▶ What the exercise asks:
Each line from the first down to the one containing "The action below" should be returned exactly as it appears below.

(Collected data)
-.-.-

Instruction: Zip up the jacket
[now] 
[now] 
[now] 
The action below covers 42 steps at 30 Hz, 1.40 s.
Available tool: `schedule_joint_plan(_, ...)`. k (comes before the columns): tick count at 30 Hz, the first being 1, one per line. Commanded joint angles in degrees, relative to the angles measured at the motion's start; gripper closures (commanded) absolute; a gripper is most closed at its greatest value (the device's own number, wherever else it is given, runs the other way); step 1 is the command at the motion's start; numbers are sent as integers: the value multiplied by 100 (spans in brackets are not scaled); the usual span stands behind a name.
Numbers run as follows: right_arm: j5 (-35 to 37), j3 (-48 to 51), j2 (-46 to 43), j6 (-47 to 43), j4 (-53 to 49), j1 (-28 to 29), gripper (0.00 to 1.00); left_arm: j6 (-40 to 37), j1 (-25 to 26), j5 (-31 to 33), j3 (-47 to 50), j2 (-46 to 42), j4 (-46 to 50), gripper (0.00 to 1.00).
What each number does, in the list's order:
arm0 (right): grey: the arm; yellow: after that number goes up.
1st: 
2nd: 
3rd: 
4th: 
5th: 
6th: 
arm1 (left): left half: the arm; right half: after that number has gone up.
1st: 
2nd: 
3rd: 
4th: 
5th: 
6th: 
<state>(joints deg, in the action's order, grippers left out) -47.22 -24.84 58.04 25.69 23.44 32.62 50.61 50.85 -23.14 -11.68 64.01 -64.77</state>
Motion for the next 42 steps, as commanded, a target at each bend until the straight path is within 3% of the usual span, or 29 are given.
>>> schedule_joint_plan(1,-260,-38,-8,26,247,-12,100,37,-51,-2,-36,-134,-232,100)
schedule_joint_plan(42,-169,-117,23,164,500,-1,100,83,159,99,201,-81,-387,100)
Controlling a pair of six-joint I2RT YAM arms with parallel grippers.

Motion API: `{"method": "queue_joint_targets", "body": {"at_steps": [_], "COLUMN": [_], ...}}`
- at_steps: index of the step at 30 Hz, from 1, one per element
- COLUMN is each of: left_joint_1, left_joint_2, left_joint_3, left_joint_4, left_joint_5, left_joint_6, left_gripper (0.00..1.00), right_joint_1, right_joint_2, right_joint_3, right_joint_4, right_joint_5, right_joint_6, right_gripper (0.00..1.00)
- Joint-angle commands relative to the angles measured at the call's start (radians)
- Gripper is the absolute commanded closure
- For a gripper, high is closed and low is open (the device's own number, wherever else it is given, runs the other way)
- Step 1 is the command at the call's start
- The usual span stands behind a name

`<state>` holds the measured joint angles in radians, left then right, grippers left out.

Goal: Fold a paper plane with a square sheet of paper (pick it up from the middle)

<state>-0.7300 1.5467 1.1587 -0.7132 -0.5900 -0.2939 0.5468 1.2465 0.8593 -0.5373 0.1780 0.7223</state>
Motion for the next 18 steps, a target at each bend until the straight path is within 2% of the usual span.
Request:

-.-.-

▶ Response to this task:
Instruction: Zip up the jacket
[now] 
[now] 
[now] 
The action below covers 42 steps at 30 Hz, 1.40 s.

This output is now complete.